If a device connected to an input has high source resistance or if you need lowpass filtering on an input, it is possible to hang a capacitor, say 0.33 microfarad, on the analog input pin, but there are issues to consider.  An explanation of how the TLC2543 works inside will clarify this.    When a channel is addressed, a 60 picofarad capacitor in series with a 1kohm resistor (approximate model internal to the TLC2543!)  is connected to that input channel abruptly just after the address is decoded, that is, after the first four bits of the SHIFTOUT command from the Stamp.   Then that input is "sampled" during the last 8 clock pulses of the SHIFTOUT.  After that, the sample is held while the actual conversion takes place.   The "sampling" period is determined by the SHIFTOUT clock rate of around 16 kilohertz (BS2).  So the sampling period is around 0.0005 second (0.005 = 8 * 1/16000).   The voltage transfered to that 60 pf capacitor inside the TLC2543 at the end of that interval should equal the input voltage you want to measure, within one part in 4096.  For example, the time constant of 60 pf with 1 megaohm of input resistance is 0.00006  second, which is only 10 times less than the sampling period, so it would not settle completely.   It is better to keep the input resistance below 10k ohms so that the input has time to settle to the correct value within the 0.0005 seconds.   There are other reasons too, to keep the input resistance below 10kohms, one being leakage between the channels.    The sampling interval is relatively long due to the slow clock speed of the BASIC Stamp.   The faster Stamps would require a correspondingly lower input source resistance, because they have a faster SHIFTOUT clock.   Now suppose a 0.3 uf capacitor charged to some voltage is hung on the input.    When that is connected abruptly to a 60pf capacitor inside the TLC2543, the charge will be distributed in the ratio of the two capacitors, which is 0.0002.    (0.0002 = 60E-6 / 0.3).   That could mean up to a 1 millivolt worst case change in the voltage sampled at the input, which is the same order of magnitude as the resolution of the ADC.    A larger capacitor would not shift as much due to being connected to the 60pf sampling capacitor, but remember that the capacitor has to be recharged to the correct voltage before the channel is sampled again.   I hope that clarifies the considerations that go into filtering and input source impedance.

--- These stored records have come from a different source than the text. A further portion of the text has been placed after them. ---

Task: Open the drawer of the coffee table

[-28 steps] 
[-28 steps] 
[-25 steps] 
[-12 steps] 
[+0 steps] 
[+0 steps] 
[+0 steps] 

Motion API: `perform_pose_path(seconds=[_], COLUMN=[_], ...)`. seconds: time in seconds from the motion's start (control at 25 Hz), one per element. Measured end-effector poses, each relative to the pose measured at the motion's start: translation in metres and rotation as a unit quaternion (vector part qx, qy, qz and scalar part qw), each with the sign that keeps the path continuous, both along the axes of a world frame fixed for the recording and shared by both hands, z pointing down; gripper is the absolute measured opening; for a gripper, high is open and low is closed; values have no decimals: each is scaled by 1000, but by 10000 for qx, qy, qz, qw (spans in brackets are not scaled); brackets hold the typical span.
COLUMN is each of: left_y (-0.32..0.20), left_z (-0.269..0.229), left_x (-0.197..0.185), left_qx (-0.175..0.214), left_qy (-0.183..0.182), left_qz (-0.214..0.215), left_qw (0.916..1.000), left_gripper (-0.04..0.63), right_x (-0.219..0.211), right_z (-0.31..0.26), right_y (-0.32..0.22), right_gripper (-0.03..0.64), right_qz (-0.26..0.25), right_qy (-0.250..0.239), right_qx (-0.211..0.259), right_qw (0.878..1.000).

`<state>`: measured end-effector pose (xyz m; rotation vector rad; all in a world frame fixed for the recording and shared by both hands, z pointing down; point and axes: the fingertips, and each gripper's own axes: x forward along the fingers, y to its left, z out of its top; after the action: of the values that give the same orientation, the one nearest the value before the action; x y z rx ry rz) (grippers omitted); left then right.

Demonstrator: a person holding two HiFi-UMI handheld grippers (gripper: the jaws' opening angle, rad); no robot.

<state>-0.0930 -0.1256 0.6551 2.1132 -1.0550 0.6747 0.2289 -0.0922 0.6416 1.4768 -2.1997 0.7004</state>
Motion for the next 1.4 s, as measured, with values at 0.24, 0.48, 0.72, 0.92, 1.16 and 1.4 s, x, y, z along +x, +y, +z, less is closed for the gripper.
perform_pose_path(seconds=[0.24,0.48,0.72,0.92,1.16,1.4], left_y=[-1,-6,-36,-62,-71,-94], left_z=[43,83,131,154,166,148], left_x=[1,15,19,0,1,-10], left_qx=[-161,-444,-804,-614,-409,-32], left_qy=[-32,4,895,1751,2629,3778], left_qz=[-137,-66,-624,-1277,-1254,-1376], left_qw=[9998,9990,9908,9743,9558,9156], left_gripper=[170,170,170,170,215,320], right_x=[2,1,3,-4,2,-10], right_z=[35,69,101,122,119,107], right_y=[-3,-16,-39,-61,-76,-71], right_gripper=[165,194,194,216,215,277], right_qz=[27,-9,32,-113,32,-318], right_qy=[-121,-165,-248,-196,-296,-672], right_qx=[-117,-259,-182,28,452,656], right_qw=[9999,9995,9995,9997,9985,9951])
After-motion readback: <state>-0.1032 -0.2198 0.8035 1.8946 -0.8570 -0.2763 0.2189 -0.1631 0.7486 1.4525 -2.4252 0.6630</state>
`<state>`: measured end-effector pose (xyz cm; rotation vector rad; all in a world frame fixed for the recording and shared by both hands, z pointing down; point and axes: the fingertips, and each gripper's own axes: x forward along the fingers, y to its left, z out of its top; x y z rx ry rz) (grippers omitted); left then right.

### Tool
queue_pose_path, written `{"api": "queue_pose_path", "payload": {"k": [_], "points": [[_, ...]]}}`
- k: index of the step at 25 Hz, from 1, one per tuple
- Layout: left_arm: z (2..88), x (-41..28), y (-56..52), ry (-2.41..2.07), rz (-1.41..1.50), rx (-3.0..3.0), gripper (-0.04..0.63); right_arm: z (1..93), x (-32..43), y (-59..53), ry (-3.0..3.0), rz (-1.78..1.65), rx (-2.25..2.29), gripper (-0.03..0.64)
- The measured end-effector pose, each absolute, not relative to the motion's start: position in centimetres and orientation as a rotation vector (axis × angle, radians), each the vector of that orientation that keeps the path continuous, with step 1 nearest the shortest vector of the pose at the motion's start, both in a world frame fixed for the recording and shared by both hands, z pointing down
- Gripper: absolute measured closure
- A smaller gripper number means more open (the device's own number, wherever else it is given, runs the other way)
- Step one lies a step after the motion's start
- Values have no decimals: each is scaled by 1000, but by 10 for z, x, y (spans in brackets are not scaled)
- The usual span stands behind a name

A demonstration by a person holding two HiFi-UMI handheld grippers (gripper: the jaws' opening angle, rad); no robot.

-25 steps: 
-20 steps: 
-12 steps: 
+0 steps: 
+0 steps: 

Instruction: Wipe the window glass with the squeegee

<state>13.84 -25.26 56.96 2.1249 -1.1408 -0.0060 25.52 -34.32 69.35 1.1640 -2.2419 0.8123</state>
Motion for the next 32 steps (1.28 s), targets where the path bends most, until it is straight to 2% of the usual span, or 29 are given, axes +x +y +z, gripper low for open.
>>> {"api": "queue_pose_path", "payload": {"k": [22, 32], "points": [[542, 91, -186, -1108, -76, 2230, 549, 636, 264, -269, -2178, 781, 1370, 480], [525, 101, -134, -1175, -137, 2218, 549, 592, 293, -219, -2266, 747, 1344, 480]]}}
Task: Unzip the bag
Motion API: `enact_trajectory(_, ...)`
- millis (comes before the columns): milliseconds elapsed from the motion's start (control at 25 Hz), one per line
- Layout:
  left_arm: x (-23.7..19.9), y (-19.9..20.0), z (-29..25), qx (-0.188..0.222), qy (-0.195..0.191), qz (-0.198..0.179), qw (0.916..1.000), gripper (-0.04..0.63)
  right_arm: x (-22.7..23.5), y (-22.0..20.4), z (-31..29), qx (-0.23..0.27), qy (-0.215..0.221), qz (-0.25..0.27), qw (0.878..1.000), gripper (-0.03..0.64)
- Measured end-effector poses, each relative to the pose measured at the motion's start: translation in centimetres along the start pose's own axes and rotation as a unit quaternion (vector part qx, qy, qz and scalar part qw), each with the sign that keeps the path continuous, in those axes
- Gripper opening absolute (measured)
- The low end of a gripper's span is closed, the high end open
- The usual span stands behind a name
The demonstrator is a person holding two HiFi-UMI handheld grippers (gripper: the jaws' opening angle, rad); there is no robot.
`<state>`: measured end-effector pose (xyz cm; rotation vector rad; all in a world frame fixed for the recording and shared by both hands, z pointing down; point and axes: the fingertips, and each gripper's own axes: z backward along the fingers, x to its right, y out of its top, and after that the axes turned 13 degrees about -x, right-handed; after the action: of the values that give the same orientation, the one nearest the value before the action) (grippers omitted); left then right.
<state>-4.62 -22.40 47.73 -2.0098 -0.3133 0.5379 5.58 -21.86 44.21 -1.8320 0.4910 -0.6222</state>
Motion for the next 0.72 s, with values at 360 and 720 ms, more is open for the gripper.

One symptom of too high an input source resistance or a bad RC time constant at the input, is that the reading on one channel appears to affect the reading on a neighboring channel.   Remember though that channels that are not connected to anything at all will still give readings, and those readings will tend to drift toward the readings on neighboring channels.    Do not connect the inputs to voltages more than 0.3 volt below Vss or above Vdd, as this will lead to bad readings on all the channels, not only the one that has the excess voltage input.   If excess voltages might be present in a system, use diode clamps or other means to limit the voltage seen at the converter inputs.

The actual conversion is done by the TLC2543 using an internal high speed conversion clock, and takes only about 10 microseconds maximum.    That is much less than the time it takes for the Stamp to get ready to read out the data using its SHIFTIN command.   Inside the TLC2543, it uses switched capacitor technology to redistribute the charge acquired by the 60 pf input capacitor, in a clever successive approximation scheme that is explained in the TI data sheet.